**Goal of the exercise**
Reproduce every record below, character by character.

**Provided records**

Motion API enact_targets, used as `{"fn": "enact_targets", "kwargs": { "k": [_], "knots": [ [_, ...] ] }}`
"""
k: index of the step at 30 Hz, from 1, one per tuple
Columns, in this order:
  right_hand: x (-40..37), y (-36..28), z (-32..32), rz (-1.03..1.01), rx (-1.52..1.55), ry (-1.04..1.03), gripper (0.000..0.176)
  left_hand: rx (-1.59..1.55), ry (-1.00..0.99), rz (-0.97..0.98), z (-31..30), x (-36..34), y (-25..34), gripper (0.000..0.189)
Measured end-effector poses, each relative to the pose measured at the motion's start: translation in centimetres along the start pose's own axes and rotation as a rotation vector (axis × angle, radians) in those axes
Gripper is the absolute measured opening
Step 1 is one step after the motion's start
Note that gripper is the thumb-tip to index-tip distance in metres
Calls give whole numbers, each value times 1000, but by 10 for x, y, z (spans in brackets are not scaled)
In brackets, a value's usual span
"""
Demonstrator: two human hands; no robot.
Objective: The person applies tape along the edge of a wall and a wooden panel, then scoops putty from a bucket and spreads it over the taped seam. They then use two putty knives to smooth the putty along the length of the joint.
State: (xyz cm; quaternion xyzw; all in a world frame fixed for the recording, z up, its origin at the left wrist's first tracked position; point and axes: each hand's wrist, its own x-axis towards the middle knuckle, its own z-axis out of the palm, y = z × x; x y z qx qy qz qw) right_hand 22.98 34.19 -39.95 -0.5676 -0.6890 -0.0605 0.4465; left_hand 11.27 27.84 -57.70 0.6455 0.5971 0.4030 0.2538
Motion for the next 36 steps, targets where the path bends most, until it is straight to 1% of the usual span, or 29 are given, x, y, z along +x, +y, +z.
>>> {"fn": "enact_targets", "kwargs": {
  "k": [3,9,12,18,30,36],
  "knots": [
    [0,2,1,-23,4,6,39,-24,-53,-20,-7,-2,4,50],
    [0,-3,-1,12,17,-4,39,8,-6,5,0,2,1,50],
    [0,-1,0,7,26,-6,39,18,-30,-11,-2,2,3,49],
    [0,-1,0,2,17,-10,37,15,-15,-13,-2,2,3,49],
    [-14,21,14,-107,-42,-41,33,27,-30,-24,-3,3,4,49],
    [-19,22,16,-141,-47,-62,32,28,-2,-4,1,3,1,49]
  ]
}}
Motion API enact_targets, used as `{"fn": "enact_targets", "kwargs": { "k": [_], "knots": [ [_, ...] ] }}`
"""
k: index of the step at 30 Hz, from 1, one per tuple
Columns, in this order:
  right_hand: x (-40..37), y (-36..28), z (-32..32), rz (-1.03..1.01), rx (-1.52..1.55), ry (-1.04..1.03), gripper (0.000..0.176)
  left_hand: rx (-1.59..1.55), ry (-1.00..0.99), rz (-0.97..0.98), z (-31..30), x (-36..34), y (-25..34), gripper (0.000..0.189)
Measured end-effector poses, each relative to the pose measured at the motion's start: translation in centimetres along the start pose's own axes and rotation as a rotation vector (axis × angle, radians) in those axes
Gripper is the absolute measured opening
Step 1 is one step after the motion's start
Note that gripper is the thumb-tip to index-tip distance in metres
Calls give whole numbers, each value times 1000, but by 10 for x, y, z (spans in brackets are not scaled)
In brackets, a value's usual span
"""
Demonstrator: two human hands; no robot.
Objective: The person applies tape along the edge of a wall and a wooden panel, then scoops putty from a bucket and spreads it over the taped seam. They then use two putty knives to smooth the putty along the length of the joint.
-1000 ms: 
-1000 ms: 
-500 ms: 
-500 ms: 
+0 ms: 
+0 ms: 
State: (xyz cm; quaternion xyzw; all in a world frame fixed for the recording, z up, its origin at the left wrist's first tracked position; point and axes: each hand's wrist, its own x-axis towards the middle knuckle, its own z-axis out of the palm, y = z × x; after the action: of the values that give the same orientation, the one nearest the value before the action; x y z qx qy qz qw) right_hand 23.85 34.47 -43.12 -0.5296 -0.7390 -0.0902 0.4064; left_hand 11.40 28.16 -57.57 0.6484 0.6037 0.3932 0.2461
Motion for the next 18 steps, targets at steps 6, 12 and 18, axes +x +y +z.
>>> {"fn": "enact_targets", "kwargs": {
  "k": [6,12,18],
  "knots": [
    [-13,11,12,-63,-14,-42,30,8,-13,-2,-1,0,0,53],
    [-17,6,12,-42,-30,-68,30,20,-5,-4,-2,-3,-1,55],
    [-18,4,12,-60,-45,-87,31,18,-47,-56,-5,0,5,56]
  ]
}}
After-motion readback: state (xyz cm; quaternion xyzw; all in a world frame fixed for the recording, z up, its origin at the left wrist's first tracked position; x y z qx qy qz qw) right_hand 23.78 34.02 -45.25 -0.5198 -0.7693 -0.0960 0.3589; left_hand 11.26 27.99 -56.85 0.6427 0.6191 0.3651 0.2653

**Reply to the exercise**
Motion API enact_targets, used as `{"fn": "enact_targets", "kwargs": { "k": [_], "knots": [ [_, ...] ] }}`
"""
k: index of the step at 30 Hz, from 1, one per tuple
Columns, in this order:
  right_hand: x (-40..37), y (-36..28), z (-32..32), rz (-1.03..1.01), rx (-1.52..1.55), ry (-1.04..1.03), gripper (0.000..0.176)
  left_hand: rx (-1.59..1.55), ry (-1.00..0.99), rz (-0.97..0.98), z (-31..30), x (-36..34), y (-25..34), gripper (0.000..0.189)
Measured end-effector poses, each relative to the pose measured at the motion's start: translation in centimetres along the start pose's own axes and rotation as a rotation vector (axis × angle, radians) in those axes
Gripper is the absolute measured opening
Step 1 is one step after the motion's start
Note that gripper is the thumb-tip to index-tip distance in metres
Calls give whole numbers, each value times 1000, but by 10 for x, y, z (spans in brackets are not scaled)
In brackets, a value's usual span
"""
Demonstrator: two human hands; no robot.
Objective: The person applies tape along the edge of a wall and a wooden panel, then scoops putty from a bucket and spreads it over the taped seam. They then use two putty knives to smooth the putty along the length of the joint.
State: (xyz cm; quaternion xyzw; all in a world frame fixed for the recording, z up, its origin at the left wrist's first tracked position; point and axes: each hand's wrist, its own x-axis towards the middle knuckle, its own z-axis out of the palm, y = z × x; x y z qx qy qz qw) right_hand 22.98 34.19 -39.95 -0.5676 -0.6890 -0.0605 0.4465; left_hand 11.27 27.84 -57.70 0.6455 0.5971 0.4030 0.2538
Motion for the next 36 steps, targets where the path bends most, until it is straight to 1% of the usual span, or 29 are given, x, y, z along +x, +y, +z.
>>> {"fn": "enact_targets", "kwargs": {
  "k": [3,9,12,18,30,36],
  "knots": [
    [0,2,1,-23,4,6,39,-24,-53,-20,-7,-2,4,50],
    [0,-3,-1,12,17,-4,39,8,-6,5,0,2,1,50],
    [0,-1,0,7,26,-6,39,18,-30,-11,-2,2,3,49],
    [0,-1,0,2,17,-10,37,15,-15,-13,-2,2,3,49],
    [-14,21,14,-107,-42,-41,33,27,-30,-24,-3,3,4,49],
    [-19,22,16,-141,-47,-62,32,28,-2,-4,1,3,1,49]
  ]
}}
Motion API enact_targets, used as `{"fn": "enact_targets", "kwargs": { "k": [_], "knots": [ [_, ...] ] }}`
"""
k: index of the step at 30 Hz, from 1, one per tuple
Columns, in this order:
  right_hand: x (-40..37), y (-36..28), z (-32..32), rz (-1.03..1.01), rx (-1.52..1.55), ry (-1.04..1.03), gripper (0.000..0.176)
  left_hand: rx (-1.59..1.55), ry (-1.00..0.99), rz (-0.97..0.98), z (-31..30), x (-36..34), y (-25..34), gripper (0.000..0.189)
Measured end-effector poses, each relative to the pose measured at the motion's start: translation in centimetres along the start pose's own axes and rotation as a rotation vector (axis × angle, radians) in those axes
Gripper is the absolute measured opening
Step 1 is one step after the motion's start
Note that gripper is the thumb-tip to index-tip distance in metres
Calls give whole numbers, each value times 1000, but by 10 for x, y, z (spans in brackets are not scaled)
In brackets, a value's usual span
"""
Demonstrator: two human hands; no robot.
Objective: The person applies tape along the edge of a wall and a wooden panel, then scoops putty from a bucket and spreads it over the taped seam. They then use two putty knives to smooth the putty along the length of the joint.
-1000 ms: 
-1000 ms: 
-500 ms: 
-500 ms: 
+0 ms: 
+0 ms: 
State: (xyz cm; quaternion xyzw; all in a world frame fixed for the recording, z up, its origin at the left wrist's first tracked position; point and axes: each hand's wrist, its own x-axis towards the middle knuckle, its own z-axis out of the palm, y = z × x; after the action: of the values that give the same orientation, the one nearest the value before the action; x y z qx qy qz qw) right_hand 23.85 34.47 -43.12 -0.5296 -0.7390 -0.0902 0.4064; left_hand 11.40 28.16 -57.57 0.6484 0.6037 0.3932 0.2461
Motion for the next 18 steps, targets at steps 6, 12 and 18, axes +x +y +z.
>>> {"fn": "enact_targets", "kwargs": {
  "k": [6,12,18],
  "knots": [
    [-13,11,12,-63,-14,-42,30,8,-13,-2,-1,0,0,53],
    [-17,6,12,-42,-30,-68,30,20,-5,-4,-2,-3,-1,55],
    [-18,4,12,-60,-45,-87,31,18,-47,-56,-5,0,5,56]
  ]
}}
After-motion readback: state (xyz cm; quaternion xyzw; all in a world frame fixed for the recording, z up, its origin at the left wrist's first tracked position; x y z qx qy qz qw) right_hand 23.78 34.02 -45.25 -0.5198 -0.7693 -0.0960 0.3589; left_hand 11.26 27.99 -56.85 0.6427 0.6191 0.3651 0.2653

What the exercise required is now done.